Xiaomi has released and open-sourced its MiMo-V2.6 family, turning a six-day public reinforcement-learning experiment into a broader bid for influence in advanced artificial intelligence. The release includes Pro and Flash, two natively multimodal systems designed to handle text, images, video and audio, as well as a smaller nine-billion-parameter checkpoint intended for reinforcement-learning research. Xiaomi also published model weights, a technical report, training code and more than seven thousand task environments. That combination matters because it gives outside developers more than a finished chatbot: it offers a set of components for testing how agentic systems can learn from repeated interaction with software, visual interfaces and other complex environments.

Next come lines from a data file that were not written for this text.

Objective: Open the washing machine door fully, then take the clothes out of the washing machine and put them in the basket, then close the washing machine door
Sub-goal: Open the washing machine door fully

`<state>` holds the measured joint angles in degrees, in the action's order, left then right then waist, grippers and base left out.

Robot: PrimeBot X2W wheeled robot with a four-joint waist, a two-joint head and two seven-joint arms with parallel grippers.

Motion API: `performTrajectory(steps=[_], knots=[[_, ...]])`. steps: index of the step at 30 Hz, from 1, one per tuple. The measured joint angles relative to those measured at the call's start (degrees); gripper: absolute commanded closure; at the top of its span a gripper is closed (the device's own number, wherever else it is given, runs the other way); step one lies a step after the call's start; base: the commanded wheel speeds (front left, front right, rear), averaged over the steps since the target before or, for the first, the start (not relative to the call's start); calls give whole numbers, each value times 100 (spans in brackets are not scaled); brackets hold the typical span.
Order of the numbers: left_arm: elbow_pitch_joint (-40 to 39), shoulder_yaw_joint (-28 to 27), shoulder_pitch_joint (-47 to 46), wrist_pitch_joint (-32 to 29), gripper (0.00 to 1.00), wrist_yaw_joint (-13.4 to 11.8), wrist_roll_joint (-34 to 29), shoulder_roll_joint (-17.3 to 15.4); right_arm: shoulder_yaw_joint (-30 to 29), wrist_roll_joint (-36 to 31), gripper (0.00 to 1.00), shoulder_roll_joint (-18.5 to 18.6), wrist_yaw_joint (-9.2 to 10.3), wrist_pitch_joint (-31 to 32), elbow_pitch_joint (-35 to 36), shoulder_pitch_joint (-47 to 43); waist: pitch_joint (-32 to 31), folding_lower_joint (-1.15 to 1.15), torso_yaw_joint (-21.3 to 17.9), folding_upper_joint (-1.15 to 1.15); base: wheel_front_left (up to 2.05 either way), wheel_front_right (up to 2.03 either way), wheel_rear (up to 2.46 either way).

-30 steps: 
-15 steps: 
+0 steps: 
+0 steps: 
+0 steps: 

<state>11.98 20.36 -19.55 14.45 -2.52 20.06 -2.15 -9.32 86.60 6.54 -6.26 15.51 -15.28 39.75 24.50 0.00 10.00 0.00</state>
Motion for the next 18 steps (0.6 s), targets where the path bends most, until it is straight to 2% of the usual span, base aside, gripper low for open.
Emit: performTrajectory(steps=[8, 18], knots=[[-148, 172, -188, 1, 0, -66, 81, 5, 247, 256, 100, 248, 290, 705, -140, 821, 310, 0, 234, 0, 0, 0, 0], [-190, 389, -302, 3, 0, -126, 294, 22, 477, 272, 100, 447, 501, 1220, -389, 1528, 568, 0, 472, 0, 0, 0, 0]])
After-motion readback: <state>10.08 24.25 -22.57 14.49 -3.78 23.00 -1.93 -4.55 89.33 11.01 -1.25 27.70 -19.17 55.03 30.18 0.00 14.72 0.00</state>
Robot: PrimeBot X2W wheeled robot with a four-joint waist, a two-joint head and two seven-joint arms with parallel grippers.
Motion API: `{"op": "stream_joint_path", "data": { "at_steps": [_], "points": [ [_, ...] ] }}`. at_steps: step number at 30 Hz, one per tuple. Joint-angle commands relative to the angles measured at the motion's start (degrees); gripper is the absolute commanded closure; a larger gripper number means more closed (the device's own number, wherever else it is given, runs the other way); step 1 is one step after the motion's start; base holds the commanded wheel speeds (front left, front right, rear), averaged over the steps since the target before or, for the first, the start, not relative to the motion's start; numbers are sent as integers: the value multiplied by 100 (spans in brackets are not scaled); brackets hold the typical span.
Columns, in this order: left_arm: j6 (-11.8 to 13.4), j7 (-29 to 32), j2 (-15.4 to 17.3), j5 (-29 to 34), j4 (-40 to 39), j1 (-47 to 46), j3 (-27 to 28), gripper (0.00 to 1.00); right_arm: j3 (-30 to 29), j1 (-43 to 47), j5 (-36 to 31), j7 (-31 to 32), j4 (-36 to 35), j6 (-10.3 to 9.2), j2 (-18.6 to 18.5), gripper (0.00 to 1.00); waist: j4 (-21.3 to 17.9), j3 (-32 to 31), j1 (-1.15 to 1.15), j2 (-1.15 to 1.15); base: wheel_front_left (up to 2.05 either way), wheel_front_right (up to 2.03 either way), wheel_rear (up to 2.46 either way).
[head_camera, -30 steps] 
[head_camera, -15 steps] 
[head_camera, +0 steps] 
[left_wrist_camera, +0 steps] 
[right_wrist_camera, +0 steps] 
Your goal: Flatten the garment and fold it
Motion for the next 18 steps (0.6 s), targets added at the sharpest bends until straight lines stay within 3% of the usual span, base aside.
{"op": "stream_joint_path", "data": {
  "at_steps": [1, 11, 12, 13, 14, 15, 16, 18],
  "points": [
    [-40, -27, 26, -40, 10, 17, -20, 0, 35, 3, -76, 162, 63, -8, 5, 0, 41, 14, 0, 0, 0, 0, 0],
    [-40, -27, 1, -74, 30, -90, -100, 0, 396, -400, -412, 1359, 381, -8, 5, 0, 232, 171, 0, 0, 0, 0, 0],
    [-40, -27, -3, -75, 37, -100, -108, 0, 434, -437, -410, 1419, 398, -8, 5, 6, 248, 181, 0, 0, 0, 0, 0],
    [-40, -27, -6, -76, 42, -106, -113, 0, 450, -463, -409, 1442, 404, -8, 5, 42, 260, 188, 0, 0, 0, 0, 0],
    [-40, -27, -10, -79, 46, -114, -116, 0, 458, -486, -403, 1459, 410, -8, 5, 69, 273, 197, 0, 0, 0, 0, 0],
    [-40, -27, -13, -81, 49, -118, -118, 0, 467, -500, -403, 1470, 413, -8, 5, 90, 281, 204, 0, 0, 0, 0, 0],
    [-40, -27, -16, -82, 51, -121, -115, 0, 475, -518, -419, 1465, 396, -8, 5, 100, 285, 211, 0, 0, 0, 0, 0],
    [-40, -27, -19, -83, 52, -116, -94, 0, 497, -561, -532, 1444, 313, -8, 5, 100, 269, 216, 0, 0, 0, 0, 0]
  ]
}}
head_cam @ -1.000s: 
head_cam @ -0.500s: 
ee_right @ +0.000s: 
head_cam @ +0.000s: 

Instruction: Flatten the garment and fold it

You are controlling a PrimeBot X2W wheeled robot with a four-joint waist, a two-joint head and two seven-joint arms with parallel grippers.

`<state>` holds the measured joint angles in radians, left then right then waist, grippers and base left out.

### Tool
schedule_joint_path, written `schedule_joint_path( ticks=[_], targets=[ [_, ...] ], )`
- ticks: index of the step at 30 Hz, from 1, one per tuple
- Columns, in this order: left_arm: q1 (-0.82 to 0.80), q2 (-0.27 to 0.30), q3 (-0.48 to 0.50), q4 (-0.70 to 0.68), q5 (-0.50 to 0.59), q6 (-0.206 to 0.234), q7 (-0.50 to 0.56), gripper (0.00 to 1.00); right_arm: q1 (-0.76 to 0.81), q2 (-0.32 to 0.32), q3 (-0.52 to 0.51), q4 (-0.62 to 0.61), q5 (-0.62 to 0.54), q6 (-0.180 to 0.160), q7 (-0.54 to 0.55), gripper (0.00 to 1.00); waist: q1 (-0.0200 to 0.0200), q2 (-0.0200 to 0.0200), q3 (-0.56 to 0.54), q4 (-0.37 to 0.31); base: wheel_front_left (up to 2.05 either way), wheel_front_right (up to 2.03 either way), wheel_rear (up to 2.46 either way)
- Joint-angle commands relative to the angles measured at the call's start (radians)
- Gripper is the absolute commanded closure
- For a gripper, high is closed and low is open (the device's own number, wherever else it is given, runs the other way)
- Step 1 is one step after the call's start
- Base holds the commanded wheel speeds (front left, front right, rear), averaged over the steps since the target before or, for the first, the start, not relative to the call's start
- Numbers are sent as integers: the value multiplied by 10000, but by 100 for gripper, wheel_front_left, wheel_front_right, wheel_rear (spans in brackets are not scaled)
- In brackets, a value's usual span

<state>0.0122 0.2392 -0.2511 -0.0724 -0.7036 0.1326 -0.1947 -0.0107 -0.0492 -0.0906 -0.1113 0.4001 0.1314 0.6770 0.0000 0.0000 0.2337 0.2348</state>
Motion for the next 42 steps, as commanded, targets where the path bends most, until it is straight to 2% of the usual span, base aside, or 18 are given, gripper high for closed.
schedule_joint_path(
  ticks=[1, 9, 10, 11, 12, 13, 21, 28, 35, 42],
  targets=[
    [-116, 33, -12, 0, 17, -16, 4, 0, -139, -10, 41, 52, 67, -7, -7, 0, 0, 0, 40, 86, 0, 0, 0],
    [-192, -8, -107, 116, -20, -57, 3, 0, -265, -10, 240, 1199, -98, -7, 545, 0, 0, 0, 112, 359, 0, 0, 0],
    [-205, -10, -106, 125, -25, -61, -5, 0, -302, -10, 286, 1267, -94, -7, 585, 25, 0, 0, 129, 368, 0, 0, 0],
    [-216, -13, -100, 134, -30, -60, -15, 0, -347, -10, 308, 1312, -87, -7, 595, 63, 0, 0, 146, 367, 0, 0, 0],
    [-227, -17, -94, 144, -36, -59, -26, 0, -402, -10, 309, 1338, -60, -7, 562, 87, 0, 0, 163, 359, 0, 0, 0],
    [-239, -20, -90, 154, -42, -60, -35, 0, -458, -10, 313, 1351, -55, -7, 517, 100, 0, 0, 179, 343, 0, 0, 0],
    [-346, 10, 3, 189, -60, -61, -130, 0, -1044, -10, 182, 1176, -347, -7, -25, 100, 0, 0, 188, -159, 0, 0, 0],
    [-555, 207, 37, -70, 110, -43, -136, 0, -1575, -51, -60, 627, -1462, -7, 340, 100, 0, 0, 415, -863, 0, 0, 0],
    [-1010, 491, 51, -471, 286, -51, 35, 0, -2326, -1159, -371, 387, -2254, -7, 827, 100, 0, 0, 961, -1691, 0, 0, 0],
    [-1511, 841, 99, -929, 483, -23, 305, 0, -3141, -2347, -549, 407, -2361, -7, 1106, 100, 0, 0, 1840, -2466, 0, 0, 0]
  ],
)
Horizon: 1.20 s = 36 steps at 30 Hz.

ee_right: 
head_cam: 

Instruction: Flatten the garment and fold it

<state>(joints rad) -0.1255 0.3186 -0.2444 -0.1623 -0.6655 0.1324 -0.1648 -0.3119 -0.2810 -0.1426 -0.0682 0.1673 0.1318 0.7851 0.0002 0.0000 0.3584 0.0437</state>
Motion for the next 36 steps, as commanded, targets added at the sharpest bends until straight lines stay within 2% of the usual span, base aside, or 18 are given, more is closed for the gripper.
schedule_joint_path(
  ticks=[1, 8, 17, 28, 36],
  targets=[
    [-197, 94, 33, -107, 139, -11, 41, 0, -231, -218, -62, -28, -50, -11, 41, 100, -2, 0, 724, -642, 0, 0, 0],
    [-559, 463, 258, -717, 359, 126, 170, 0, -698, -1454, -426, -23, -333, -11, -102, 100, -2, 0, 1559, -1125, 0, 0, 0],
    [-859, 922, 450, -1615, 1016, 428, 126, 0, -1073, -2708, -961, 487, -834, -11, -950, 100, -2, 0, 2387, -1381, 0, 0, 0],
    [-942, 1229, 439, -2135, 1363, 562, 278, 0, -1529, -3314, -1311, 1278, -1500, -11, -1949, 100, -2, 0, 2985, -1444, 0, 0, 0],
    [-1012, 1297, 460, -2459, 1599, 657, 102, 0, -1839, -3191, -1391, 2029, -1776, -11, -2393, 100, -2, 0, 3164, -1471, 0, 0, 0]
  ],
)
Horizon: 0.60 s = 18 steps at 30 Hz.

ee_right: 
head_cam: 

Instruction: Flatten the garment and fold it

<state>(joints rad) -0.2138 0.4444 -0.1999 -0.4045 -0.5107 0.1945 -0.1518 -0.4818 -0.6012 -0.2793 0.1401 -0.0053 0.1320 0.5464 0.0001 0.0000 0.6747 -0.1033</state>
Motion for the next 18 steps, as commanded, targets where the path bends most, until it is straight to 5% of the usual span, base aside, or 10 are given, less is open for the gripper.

The company says each large model completed thirty reinforcement-learning steps and that the two runs produced roughly seven hundred fifty thousand trajectories. Xiaomi reported training costs of about eight hundred fifty thousand dollars for Flash and two million six hundred twenty thousand dollars for Pro, excluding the earlier work required to build the base systems. Its published results show gains on software-engineering, visual coding and cyber tasks. Independent testing adds some support, but also caution. Artificial Analysis scored Pro at forty-six on its intelligence index and placed it among the strongest open-weight systems it has tested. EWeek noted that this supports the finished model’s competitiveness without independently proving Xiaomi’s explanation of how the gains were achieved.
The release quickly reordered a Polymarket event asking which Chinese company will have the strongest artificial-intelligence model at the end of September. Xiaomi traded near eighty-eight percent Friday morning after gaining about eighty-seven percentage points over the prior day, while Alibaba and Moonshot AI were far behind. The selected Xiaomi market recorded about twenty-seven thousand five hundred dollars in latest-day activity and nearly eighty-eight thousand dollars overall. Those figures are trader-implied assessments, not benchmark verdicts, and the event’s resolution depends on its specified ranking source. Still, the speed of the move shows how decisively the open release changed expectations in a field that had recently favored established model developers.
The harder test begins after launch. Developers can now inspect the repositories, run the systems on their own workloads and compare vendor claims with repeatable evaluations. Xiaomi says Pro and Flash use MIT licenses and that the research package includes a distilled model, an end-to-end training framework and lightweight harnesses for building new tasks. Prospective users will also have to examine infrastructure demands, dependency licenses, security behavior and data controls. Benchmark leaders can change quickly, and several software-engineering tests have known limits involving contamination and scoring. MiMo-V2.6 therefore enters the competition with an unusually complete public package, but its lasting significance will depend on whether outside teams can reproduce useful gains rather than merely admire a launch-week leaderboard.